1

Scrapper colly in headless mode?

Hello,

I am new on golang and I have to make a scraper for my school in France.

The site I have to scrape is www.allrecipes.com. On this site, I chose this page https://www.allrecipes.com/recipes/17562/dinner/

On this site, I have to get some recipes, more precisely : title, url, ingredients, steps, descriptions.

I saw that the site www.allrecipes.com was made in vue.js and that when I want to get the URLs, I can't.

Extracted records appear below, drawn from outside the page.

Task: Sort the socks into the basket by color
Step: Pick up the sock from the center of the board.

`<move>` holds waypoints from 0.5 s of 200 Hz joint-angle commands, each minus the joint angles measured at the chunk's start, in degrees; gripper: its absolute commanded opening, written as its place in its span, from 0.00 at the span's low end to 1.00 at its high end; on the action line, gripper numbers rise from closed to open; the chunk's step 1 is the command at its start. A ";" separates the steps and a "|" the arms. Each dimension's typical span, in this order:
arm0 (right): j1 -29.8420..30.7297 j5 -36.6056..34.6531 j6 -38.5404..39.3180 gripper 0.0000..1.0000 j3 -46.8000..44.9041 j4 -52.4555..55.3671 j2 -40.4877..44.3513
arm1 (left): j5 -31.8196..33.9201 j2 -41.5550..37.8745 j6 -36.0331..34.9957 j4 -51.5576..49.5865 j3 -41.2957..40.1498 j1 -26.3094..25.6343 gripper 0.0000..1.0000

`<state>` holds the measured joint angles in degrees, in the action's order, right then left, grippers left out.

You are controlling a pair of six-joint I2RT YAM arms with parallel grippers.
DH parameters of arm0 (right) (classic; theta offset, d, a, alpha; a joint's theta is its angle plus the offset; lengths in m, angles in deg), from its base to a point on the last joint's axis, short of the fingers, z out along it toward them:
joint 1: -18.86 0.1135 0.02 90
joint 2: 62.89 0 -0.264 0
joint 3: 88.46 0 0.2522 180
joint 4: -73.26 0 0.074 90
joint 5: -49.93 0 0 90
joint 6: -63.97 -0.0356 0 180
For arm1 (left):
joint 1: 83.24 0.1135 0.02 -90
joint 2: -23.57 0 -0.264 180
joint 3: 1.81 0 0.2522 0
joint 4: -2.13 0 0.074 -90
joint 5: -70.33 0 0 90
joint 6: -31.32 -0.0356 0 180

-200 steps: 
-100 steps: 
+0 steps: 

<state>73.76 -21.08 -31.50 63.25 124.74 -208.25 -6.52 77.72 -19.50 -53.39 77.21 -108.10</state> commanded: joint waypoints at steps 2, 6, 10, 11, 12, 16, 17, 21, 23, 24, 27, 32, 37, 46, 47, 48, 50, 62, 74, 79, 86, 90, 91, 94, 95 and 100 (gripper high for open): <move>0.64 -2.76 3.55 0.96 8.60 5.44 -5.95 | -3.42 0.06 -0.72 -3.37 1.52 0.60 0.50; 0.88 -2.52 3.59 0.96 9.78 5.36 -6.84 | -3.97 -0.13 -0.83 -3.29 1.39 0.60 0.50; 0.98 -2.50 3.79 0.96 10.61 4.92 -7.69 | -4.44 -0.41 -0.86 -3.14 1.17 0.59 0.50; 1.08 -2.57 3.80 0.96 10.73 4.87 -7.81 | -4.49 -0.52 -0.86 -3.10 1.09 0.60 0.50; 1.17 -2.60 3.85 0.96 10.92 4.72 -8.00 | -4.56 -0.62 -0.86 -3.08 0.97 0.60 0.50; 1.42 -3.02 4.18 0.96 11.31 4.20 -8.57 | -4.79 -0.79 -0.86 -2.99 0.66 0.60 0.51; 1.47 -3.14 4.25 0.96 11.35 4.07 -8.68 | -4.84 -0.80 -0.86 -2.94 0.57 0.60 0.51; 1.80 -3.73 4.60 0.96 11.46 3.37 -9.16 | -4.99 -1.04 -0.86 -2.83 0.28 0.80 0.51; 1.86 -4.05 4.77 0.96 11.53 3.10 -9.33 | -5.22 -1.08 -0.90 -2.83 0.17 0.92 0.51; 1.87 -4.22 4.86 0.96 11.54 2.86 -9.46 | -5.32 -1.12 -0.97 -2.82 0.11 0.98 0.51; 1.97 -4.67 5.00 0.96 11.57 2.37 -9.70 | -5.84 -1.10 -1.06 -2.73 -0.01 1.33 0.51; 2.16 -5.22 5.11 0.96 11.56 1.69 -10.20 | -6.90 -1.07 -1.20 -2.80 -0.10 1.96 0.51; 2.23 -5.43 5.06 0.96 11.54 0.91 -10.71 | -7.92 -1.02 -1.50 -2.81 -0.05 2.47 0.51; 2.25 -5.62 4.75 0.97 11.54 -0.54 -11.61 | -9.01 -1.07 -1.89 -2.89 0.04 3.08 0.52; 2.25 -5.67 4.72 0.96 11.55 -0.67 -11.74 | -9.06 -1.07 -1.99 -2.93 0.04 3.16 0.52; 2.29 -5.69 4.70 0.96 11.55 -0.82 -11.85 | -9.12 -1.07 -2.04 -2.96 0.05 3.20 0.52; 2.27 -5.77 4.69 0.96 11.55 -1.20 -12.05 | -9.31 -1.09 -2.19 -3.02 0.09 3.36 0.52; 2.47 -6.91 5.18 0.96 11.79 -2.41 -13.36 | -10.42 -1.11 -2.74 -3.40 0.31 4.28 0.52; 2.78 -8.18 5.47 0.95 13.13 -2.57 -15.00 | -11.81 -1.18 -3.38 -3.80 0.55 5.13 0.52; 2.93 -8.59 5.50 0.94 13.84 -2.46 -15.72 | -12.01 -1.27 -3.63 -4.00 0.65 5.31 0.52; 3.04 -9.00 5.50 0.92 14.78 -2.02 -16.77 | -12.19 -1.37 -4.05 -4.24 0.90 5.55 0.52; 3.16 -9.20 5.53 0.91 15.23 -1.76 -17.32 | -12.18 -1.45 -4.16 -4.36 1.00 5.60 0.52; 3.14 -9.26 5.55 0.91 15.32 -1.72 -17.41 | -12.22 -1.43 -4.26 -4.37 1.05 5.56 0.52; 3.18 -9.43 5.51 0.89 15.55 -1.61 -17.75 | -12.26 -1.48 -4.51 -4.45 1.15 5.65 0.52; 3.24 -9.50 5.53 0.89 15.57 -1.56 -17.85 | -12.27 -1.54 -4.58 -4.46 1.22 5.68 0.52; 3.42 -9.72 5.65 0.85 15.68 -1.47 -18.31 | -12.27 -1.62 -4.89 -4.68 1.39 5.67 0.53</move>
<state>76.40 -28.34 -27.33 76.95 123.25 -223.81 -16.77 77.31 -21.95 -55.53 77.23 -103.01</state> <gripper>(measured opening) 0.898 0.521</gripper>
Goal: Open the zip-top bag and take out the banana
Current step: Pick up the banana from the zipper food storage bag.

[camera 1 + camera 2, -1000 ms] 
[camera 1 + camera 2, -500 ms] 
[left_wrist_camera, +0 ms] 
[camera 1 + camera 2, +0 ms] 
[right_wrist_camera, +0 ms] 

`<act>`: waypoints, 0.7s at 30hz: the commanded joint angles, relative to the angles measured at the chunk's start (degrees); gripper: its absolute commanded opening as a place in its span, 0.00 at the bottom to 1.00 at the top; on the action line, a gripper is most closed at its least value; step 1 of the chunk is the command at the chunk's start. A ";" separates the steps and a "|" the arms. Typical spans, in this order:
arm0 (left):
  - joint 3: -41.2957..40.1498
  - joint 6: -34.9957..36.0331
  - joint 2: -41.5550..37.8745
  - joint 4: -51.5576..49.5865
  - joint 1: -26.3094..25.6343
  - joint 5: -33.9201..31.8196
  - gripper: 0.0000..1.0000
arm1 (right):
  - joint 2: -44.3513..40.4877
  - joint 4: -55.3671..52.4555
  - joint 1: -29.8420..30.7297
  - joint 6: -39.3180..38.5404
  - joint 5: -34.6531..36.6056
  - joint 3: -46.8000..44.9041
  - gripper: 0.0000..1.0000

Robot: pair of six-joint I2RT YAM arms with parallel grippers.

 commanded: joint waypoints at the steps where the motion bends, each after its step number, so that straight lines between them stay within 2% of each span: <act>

In the code, I use colly. can we use colly how headless type => "chromedp" ?

package main

import (
    "encoding/json"
    "fmt"
    "os"

    "github.com/gocolly/colly"
)

type products struct {
    Name string `json:"name"`
    URL  string `json:"url"`
}

var allProducts []products

func main() {
    c := colly.NewCollector(
        colly.AllowedDomains("www.allrecipes.com"),
    )

    c.OnRequest(func(r *colly.Request) {
        fmt.Println("Scraping:", r.URL)
    })

    c.OnResponse(func(r *colly.Response) {
        fmt.Println("Status:", r.StatusCode)
    })

    // OnHTML enregistre une fonction. La fonction sera exécutée sur chaque HTML élément correspondant au paramètre
    c.OnHTML("a.mntl-card", func(h *colly.HTMLElement) {
        products := products{
            URL:  h.ChildAttr("a.mntl-card-list-items", "href"),
            Name: h.ChildText(".card__title-text"),
        }
        fmt.Println(products)
        allProducts = append(allProducts, products)
    })

    c.OnError(func(r *colly.Response, err error) {
        fmt.Println("Request URL:", r.Request.URL, "failed with response:", r, "nError:", err)
    })

    c.Visit("https://www.allrecipes.com/recipes/17562/dinner/")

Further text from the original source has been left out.